Zhenhao Li updated SPARK-38091:
---
Description: 
{{{}AvroSerializer{}}}'s implementation, at least in {{{}newConverter{}}}, was 
not 100% based on the {{nternalRow}} and {{SpecializedGetters}} interface. It 
assumes many implementation details of the interface. 

For example, in 

{code}
      case (TimestampType, LONG) => avroType.getLogicalType match {
          // For backward compatibility, if the Avro type is Long and it is not 
logical type
          // (the `null` case), output the timestamp value as with millisecond 
precision.
          case null | _: TimestampMillis => (getter, ordinal) =>
            
DateTimeUtils.microsToMillis(timestampRebaseFunc(getter.getLong(ordinal)))
          case _: TimestampMicros => (getter, ordinal) =>
            timestampRebaseFunc(getter.getLong(ordinal))
          case other => throw new IncompatibleSchemaException(errorPrefix +
            s"SQL type ${TimestampType.sql} cannot be converted to Avro logical 
type $other")
        }
{code}

it assumes the {{InternalRow}} instance encodes {{TimestampType}} as 
{{{}java.lang.Long{}}}. That's true for {{Unsaferow}} but not for 
{{{}GenericInternalRow{}}}. 

Hence the above code will end up with runtime exceptions when used on an 
instance of {{{}GenericInternalRow{}}}, which is the case for Python UDF. 

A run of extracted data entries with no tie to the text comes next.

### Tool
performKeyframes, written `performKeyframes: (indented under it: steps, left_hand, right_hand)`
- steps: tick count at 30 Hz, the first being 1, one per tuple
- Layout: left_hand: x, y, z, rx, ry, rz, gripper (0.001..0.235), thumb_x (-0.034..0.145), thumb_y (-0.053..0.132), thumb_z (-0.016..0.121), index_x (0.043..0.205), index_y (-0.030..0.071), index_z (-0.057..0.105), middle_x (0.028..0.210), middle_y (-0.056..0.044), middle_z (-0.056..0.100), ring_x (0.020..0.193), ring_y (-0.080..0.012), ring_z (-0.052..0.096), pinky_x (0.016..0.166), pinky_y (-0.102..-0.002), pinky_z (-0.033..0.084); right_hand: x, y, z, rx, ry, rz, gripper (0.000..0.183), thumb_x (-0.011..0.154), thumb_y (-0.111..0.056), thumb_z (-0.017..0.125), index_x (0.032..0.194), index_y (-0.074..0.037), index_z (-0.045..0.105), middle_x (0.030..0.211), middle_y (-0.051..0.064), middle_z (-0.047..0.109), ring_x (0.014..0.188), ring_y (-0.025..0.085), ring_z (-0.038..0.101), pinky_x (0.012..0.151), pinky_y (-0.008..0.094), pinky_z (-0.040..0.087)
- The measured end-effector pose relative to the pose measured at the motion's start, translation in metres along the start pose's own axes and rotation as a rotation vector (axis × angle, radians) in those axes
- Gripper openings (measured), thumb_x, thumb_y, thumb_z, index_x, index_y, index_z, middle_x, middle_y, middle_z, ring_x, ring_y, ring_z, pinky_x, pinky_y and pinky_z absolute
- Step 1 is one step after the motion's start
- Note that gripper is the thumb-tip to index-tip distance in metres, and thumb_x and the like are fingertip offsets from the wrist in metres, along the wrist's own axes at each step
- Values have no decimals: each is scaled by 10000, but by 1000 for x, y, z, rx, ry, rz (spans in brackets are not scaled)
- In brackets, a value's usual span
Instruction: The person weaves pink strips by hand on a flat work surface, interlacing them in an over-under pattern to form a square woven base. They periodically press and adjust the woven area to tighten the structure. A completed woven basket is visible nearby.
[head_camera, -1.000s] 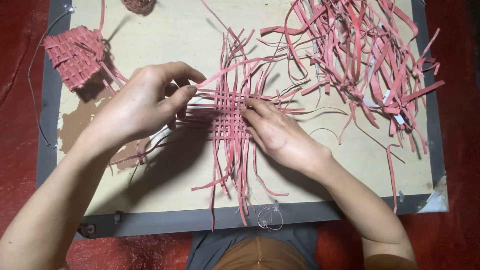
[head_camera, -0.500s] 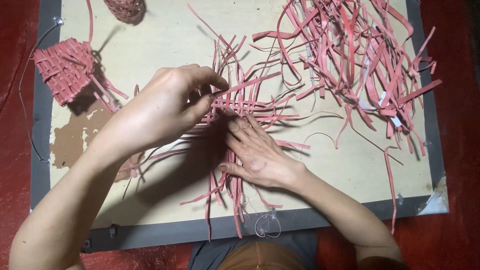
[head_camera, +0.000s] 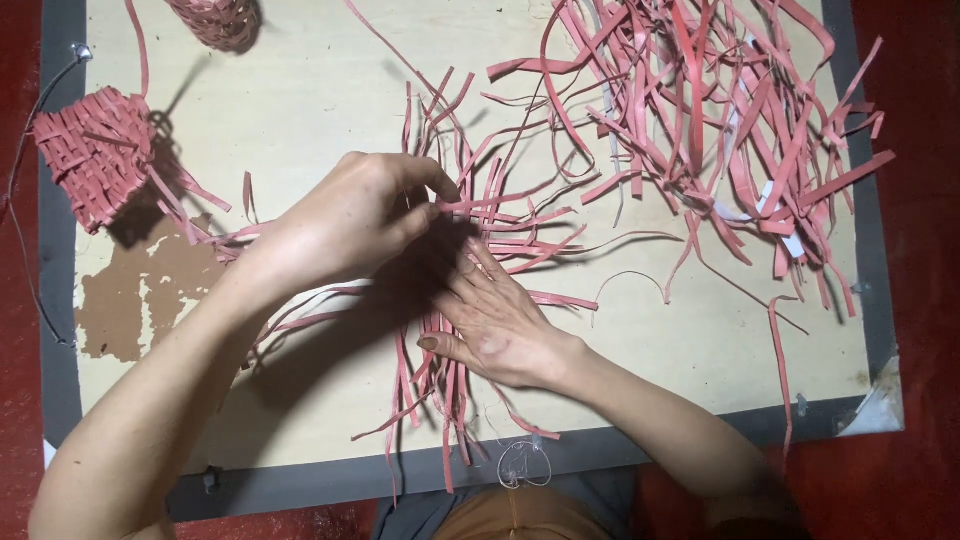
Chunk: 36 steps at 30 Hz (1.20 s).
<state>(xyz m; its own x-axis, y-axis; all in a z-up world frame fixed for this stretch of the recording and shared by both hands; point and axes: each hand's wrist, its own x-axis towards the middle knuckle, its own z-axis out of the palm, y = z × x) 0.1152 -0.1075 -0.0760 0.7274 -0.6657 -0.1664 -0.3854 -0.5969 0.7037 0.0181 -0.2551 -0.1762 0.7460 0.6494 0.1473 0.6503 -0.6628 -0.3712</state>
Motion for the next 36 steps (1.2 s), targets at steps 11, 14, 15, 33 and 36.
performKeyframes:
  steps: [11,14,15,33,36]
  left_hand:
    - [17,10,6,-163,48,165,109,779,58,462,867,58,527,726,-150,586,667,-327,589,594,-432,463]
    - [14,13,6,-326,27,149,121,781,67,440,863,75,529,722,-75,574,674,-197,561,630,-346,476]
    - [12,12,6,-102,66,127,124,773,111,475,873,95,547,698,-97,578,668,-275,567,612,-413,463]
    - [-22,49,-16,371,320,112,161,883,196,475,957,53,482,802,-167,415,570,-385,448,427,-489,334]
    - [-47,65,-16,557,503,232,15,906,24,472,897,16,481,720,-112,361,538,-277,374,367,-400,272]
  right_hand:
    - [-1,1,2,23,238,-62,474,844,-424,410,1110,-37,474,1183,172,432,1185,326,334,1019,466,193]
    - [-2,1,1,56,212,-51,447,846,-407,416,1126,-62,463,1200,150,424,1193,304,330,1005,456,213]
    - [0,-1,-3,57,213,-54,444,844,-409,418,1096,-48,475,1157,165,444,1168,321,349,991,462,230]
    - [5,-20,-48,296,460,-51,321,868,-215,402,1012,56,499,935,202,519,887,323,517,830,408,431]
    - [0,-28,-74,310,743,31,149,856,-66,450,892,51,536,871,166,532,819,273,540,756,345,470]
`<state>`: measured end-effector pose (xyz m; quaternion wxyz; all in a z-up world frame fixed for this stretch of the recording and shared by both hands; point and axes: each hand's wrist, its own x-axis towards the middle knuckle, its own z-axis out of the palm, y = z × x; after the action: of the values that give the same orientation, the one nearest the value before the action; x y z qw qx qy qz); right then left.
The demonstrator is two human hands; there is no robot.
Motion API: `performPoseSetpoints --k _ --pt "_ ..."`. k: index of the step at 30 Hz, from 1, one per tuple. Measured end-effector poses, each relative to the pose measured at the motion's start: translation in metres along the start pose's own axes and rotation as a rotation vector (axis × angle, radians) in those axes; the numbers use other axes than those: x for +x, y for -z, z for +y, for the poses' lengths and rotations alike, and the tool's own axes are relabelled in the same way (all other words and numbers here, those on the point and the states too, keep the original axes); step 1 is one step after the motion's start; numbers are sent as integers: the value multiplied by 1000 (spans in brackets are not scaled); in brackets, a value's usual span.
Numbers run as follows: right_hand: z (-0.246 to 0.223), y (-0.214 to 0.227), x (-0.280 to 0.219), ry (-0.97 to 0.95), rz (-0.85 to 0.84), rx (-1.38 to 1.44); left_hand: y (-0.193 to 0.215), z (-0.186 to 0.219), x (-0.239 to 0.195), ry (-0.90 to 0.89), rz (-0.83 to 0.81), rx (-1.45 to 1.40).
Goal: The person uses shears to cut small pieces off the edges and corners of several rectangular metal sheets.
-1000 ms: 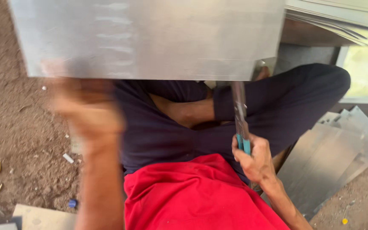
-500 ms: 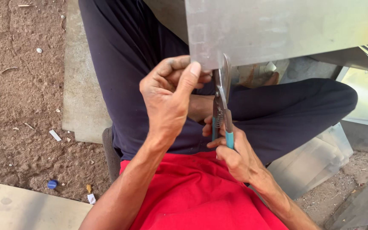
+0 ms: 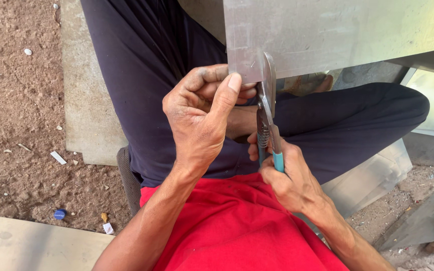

I didn't get time to dig deeper than that. I got the impression that Spark's 
optimizer(s) will turn a row into a {{UnsafeRow}} and Python UDF doesn't 
involve the optimizer(s) and hence each row is a {{{}GenericInternalRow{}}}. 

It would be great if someone can correct me or offer a better explanation. 

 

To reproduce the issue, 

{{git checkout master}} and {{git cherry-pick --no-commit}} 
[this-commit|https://github.com/Zhen-hao/spark/commit/1ffe8e8f35273b2f3529f6c2d004822f480e4c88]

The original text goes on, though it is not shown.